Rientrati a Tulear, il professor Bruno che alloggia al Vahombe da quasi due anni, mi propone di andare ad Andaboy, che i francesi chiamano “Batterie”. Vi ero già stato in moto pochi giorni fa, ma stavolta il professore mi invita ad andarvi a piedi, approfittando della bassa marea. Quattro Km di andata e quattro di ritorno, ritornando in tempo per gli spaghetti, e così, camminando nella melma e guadando un fiumiciattolo che attraversa un tratto di mangrovie, domenica 10 arriviamo in una bella spiaggia che, a detta del professore, è migliore di quella di Mangily. Non ho ancora verificato la trasparenza dell'acqua, ma non ho difficoltà a crederlo. Il fatto che non ci vada nessun vazaha dipende dalle aggressioni subite in passato da alcuni residenti bianchi, tutti francesi. Il primo ebbe il volto sfigurato dalle botte dei ladri, mentre la coppia di giovani francesi di cui ho già fatto cenno fu trovata morta proprio su quella spiaggia, per lo meno il corpo della ragazza. Da quella volta, né i turisti, né i ricchi Karana, la minoranza musulmana, ci vanno più. Ed è un peccato perché, anche se non ci sono chioschi con birra ghiacciata, c'è un bel paesaggio con dune ricche di vegetazione, oltre alla pace necessaria a ritemprare lo spirito, come dice il professore. La presenza dei pescatori che tirano a riva le reti è forse l'unico elemento di disturbo, almeno dal mio punto di vista animalista.

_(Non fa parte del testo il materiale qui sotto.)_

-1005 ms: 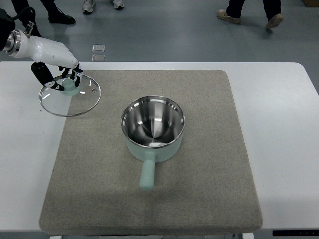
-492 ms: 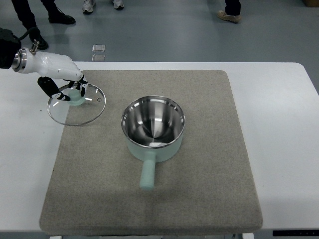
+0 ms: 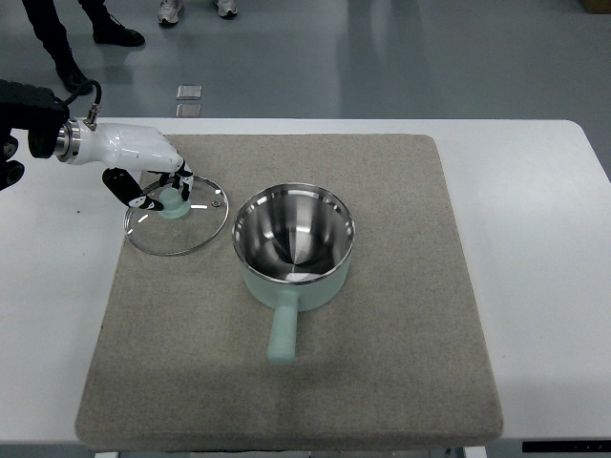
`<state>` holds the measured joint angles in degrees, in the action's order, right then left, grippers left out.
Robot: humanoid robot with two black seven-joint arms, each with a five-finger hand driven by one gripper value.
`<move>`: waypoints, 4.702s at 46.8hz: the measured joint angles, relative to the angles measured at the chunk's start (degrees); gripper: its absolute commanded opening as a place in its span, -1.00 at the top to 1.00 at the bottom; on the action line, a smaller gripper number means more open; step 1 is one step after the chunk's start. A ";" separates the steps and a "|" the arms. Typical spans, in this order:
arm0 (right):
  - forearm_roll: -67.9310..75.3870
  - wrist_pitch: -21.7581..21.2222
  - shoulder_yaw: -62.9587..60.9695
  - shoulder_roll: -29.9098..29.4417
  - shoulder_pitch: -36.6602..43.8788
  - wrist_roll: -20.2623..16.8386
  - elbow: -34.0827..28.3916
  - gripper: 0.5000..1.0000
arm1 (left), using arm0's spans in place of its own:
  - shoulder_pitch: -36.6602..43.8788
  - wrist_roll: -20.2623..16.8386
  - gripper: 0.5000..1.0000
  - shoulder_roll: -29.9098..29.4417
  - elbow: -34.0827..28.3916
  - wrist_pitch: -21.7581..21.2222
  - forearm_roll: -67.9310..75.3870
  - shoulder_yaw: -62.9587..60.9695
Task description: Place lid left of pot with left hand
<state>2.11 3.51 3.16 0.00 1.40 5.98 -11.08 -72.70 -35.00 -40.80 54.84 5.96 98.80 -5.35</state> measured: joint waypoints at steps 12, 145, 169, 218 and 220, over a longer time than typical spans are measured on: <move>0.00 0.00 0.01 0.00 0.00 0.00 0.00 -0.69 | 0.02 0.00 1.00 2.14 -2.40 -0.94 -0.09 0.03; 0.00 0.00 0.00 0.00 0.00 0.00 0.00 -0.69 | 0.55 9.58 -0.98 20.08 -31.59 -6.07 -97.22 21.96; 0.00 -0.02 0.01 0.00 0.00 0.00 0.00 -0.69 | 7.12 12.50 -0.98 23.04 -37.41 4.75 -115.28 40.06; 0.00 0.01 0.00 0.00 0.01 0.00 0.01 -0.69 | 12.15 12.50 -0.98 25.87 -40.89 13.24 -114.88 47.73; 0.00 0.01 -0.01 0.00 0.00 0.00 0.00 -0.69 | 12.15 12.50 -0.98 25.92 -40.89 13.15 -114.88 47.73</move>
<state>2.11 3.52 3.14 0.00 1.41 5.97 -11.08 -60.55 -22.50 -14.88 13.95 19.11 -16.09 42.38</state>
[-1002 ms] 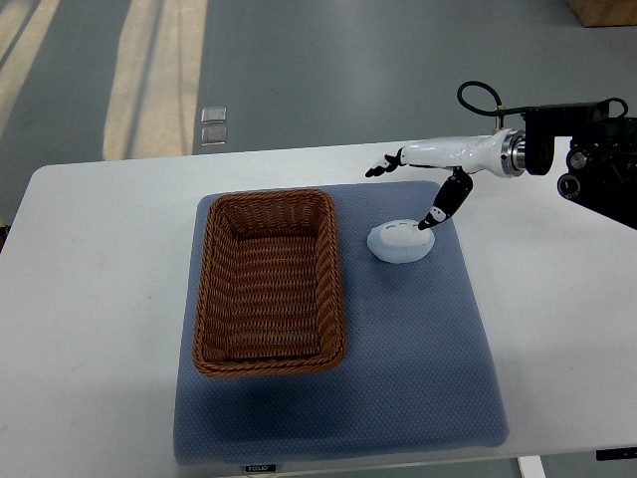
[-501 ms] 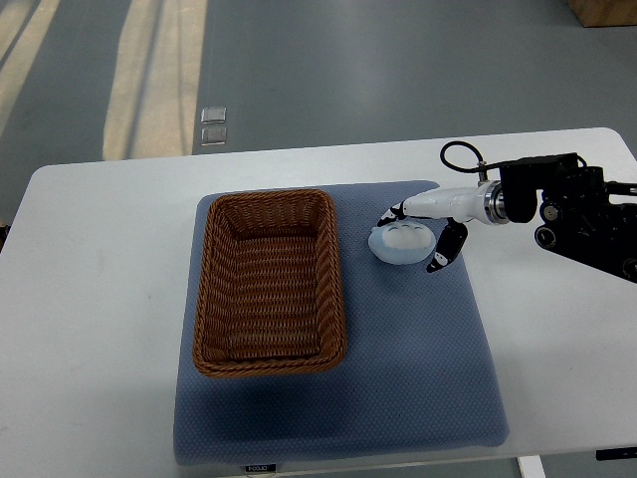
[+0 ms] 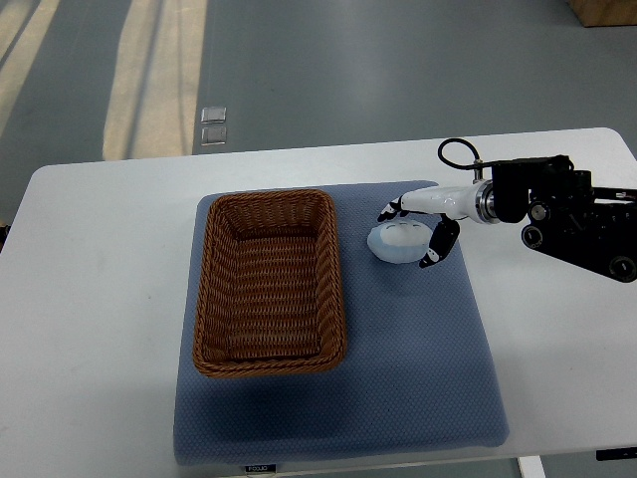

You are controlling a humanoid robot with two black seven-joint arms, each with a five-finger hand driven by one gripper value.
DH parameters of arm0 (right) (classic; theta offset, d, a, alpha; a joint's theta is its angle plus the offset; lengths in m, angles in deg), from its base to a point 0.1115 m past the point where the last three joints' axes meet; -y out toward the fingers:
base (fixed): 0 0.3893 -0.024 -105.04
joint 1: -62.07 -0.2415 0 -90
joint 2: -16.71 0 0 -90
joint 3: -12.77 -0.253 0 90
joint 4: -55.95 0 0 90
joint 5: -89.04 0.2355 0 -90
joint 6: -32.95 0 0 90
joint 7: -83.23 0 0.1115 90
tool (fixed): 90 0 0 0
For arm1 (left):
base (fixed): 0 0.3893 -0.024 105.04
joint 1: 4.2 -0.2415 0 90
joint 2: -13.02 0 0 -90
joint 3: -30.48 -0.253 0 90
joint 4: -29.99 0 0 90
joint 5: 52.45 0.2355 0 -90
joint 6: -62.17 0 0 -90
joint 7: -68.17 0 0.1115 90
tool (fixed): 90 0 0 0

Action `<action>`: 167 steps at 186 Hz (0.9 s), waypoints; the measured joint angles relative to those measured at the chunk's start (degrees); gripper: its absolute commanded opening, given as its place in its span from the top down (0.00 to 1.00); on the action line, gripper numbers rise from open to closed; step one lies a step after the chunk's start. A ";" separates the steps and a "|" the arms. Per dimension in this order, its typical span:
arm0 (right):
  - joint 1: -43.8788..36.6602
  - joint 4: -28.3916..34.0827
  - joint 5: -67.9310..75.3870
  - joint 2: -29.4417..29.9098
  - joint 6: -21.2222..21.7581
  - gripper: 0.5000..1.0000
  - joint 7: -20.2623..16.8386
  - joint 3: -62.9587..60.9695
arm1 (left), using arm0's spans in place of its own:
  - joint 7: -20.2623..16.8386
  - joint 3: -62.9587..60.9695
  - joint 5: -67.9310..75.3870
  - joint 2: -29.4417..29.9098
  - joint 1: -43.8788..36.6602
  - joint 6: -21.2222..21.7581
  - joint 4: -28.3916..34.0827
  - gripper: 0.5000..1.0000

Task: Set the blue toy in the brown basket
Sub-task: 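Lower the right hand onto the white toy and close fingers around it, then carry the held toy with the right hand over the wicker basket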

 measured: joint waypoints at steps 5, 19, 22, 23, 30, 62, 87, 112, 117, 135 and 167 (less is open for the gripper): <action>0.11 0.00 0.05 0.32 0.00 0.27 0.00 0.00 | 0.00 0.00 0.00 0.00 0.00 0.00 0.00 0.00; 0.31 -0.15 0.15 1.37 0.00 0.38 0.00 0.01 | 0.00 0.00 0.00 0.00 0.00 0.00 0.00 0.00; 0.35 -0.23 0.15 1.58 0.00 0.41 0.00 0.01 | 0.00 0.00 0.00 0.00 0.00 0.00 0.00 0.00; 0.36 -0.26 0.15 1.63 0.00 0.42 0.00 0.02 | 0.00 0.00 0.00 0.00 0.00 0.00 0.00 0.00; 0.49 -0.54 0.12 1.94 -0.05 0.46 0.00 0.03 | 0.00 0.00 0.00 0.00 0.00 0.00 0.00 0.00; 0.73 -2.09 -0.61 2.36 -0.03 0.68 0.05 0.12 | 0.00 0.00 0.00 0.00 0.00 0.00 0.00 0.00; 0.74 -2.42 -0.76 2.31 0.06 0.94 0.07 0.13 | 0.00 0.00 0.00 0.00 0.00 0.00 0.00 0.00; 0.26 -2.45 -0.53 2.00 0.19 0.98 0.09 0.13 | 0.00 0.00 -0.01 0.00 0.00 0.00 0.00 0.00; 0.12 -2.45 -0.42 1.90 0.21 0.98 0.14 0.12 | 0.00 0.00 -0.02 0.00 0.00 0.00 0.00 0.00; -1.06 -2.46 0.06 1.43 0.35 0.97 0.37 -0.13 | 0.00 0.00 -0.04 0.00 0.00 0.00 0.00 0.00; -3.65 -2.45 0.36 1.19 0.80 0.96 0.70 -2.98 | 0.00 0.00 -0.04 0.00 0.00 0.00 0.00 0.00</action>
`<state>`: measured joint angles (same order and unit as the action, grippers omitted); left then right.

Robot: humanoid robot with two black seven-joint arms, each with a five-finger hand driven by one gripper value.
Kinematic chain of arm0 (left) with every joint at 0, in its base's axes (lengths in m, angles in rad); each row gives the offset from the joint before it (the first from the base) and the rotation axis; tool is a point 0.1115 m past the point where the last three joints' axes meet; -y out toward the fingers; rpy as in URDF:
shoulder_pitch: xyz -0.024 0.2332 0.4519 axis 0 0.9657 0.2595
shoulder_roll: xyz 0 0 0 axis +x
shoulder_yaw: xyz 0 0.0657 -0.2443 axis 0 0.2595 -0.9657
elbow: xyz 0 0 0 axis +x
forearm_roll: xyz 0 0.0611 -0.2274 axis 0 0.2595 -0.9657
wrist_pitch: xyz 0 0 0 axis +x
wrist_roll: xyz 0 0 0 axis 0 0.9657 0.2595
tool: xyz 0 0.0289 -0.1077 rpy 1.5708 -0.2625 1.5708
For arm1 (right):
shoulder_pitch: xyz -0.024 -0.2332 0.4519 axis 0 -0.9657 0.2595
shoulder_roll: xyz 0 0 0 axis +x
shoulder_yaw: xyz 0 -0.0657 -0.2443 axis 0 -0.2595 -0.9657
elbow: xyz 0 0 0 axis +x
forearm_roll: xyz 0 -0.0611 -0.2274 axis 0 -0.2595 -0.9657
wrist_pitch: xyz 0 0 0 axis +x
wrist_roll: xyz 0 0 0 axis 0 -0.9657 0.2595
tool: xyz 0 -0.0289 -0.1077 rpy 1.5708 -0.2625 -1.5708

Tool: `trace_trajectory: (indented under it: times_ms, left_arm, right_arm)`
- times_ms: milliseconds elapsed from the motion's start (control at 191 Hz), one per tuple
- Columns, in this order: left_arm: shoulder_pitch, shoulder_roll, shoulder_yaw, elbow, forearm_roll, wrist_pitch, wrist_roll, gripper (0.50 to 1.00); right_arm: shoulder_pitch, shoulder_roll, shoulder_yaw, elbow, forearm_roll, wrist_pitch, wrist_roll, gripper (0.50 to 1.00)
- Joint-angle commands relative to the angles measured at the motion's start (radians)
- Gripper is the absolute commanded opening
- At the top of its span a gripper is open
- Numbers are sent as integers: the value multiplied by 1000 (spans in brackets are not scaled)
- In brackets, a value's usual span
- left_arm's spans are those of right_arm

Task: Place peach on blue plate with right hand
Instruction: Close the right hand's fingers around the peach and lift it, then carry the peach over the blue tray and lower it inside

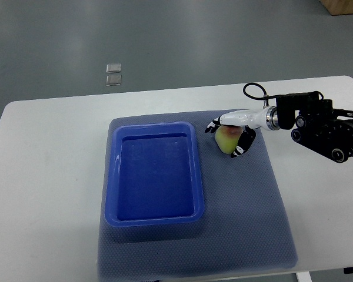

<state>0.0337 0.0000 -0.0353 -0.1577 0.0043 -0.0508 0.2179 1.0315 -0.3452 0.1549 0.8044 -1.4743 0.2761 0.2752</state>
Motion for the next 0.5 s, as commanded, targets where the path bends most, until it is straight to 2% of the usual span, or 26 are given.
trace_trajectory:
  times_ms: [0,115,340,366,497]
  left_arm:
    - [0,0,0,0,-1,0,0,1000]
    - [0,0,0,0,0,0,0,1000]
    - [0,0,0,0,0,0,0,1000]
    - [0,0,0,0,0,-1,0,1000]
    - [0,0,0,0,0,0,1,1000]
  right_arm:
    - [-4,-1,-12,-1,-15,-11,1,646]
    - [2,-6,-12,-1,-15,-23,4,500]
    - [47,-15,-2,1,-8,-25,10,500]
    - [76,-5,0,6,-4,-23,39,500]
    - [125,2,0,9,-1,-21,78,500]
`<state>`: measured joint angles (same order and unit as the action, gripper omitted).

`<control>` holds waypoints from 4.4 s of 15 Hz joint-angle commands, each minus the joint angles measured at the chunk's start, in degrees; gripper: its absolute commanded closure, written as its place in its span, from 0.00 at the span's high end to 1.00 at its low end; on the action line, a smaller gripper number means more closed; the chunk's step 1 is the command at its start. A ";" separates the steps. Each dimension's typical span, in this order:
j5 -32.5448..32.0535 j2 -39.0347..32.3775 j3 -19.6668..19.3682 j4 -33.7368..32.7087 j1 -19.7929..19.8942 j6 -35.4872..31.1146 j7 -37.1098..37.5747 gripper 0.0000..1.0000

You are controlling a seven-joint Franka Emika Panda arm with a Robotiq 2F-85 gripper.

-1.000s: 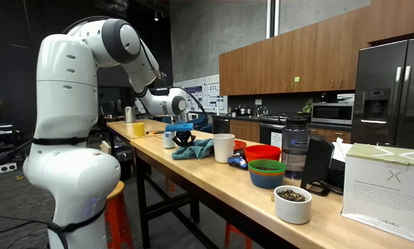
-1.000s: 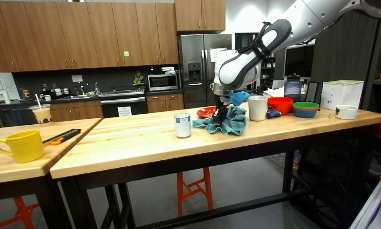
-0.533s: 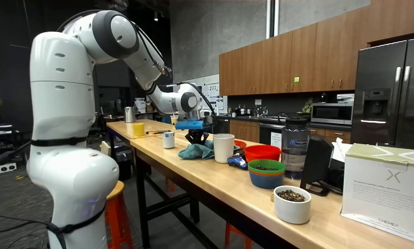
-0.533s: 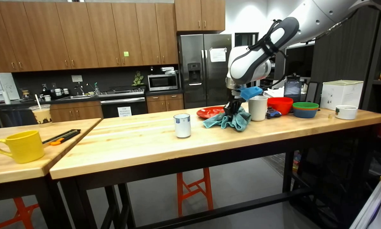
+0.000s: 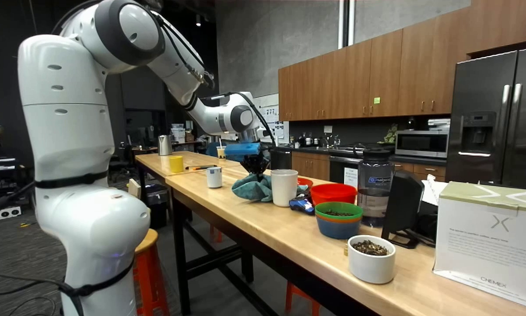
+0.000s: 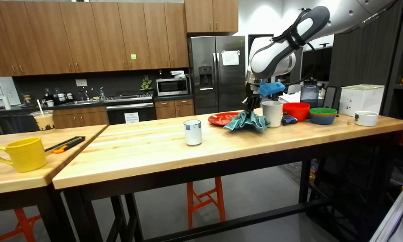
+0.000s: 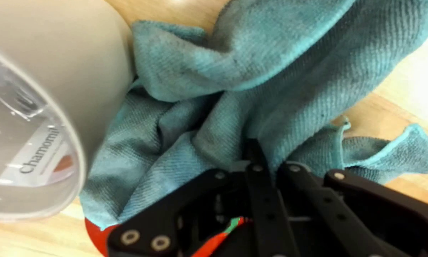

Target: Wipe the table with the blue towel

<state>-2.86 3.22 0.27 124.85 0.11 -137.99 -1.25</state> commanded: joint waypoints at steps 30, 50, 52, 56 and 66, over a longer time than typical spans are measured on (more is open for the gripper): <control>4.10 -17.98 10.82 -12.95 -8.25 0.38 -9.52 0.01; 2.94 -31.60 13.80 -31.56 -12.10 5.96 -13.75 0.01; 2.89 -30.73 13.30 -30.43 -11.66 5.89 -13.14 0.01; 1.79 -28.66 11.94 -28.30 -11.44 7.15 -10.85 0.30; -0.35 -25.29 8.33 -28.69 -10.36 16.13 -8.49 0.59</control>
<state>-3.07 -22.00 8.26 96.34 -10.47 -121.99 -9.87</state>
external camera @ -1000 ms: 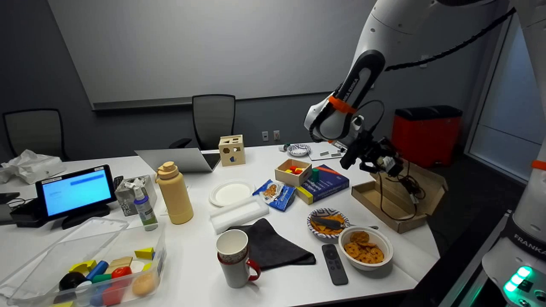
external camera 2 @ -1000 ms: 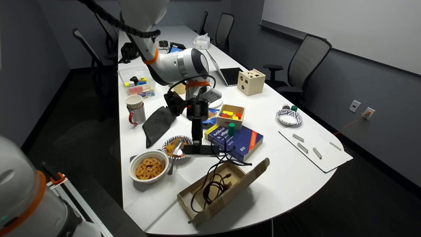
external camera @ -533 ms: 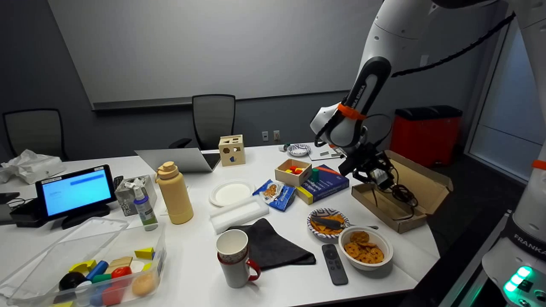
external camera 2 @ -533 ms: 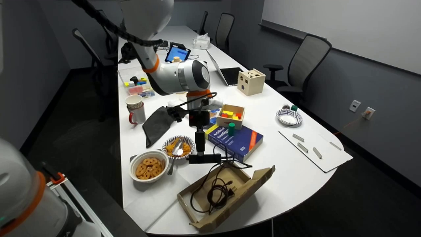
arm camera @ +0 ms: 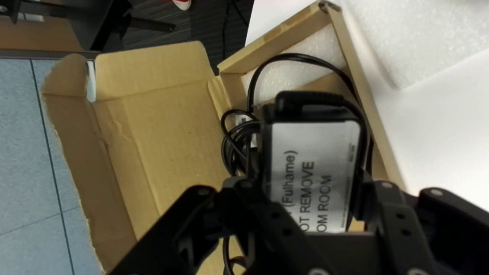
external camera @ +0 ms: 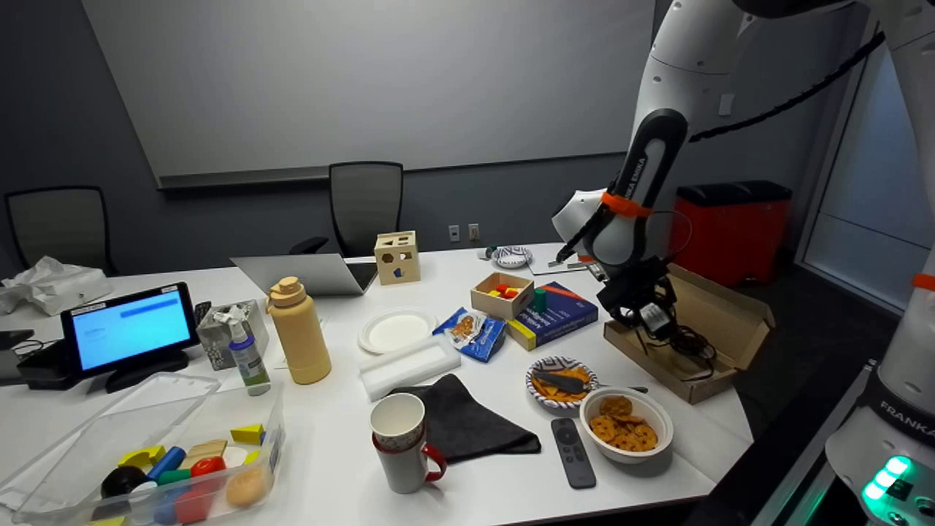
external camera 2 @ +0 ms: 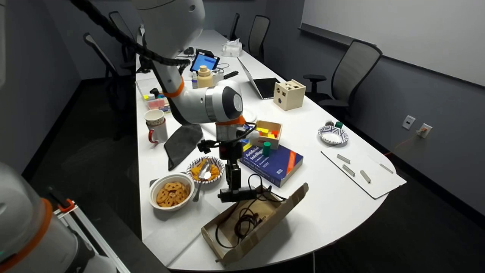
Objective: Put the black cable inside the brown box.
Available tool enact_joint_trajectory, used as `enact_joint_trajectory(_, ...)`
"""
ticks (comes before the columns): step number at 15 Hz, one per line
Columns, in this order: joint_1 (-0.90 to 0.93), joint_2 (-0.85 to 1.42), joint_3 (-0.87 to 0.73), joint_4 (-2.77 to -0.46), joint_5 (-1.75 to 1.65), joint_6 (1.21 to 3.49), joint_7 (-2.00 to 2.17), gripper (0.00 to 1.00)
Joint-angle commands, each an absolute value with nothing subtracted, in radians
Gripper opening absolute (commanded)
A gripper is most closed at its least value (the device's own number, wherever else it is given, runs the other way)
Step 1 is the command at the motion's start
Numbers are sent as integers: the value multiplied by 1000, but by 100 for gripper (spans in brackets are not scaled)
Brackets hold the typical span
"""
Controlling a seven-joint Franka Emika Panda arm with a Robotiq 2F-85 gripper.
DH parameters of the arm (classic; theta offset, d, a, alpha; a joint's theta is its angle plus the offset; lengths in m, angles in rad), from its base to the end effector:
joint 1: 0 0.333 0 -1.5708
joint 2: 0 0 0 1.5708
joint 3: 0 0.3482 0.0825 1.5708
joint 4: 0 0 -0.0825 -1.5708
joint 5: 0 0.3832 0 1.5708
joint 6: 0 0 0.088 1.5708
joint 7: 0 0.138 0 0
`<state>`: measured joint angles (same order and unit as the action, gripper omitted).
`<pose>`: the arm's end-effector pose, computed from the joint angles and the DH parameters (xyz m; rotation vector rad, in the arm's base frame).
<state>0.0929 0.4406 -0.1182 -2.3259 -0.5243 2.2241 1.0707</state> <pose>0.4514 -0.0448 0.1285 2.3958 -0.8198 -0.3638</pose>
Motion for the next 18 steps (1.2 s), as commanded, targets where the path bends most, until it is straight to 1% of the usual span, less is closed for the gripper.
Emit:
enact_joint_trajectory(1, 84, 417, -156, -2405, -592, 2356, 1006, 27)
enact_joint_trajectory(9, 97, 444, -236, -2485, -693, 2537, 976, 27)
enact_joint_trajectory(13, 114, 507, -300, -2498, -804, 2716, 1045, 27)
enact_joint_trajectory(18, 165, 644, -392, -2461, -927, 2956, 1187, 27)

Nella foto, i due coraggiosi esploratori al momento della partenza, muniti entrambi di lefo (lancia) per tenere lontani i malintenzionati. O forse solo per darsi la sicurezza necessaria ad affrontare la temeraria impresa, sempre che i malaso non siano muniti di kalashnikov. E' probabile che tornerò ad Andaboy con il professor Bruno, ma quando avrò capito come intende arrivarvi Tina, se via terra o via fanghiglia, potrei anche decidere di fare il bagno in quelle acque, visto che finora ho provato la maschera solo nel mare torbido di Mangily. Se non ci fossero i banditi in circolazione, Tulear avrebbe una bella spiaggia fra le sue attrattive, ma la paura fa novanta e Mangily, in questo caso, ringrazia.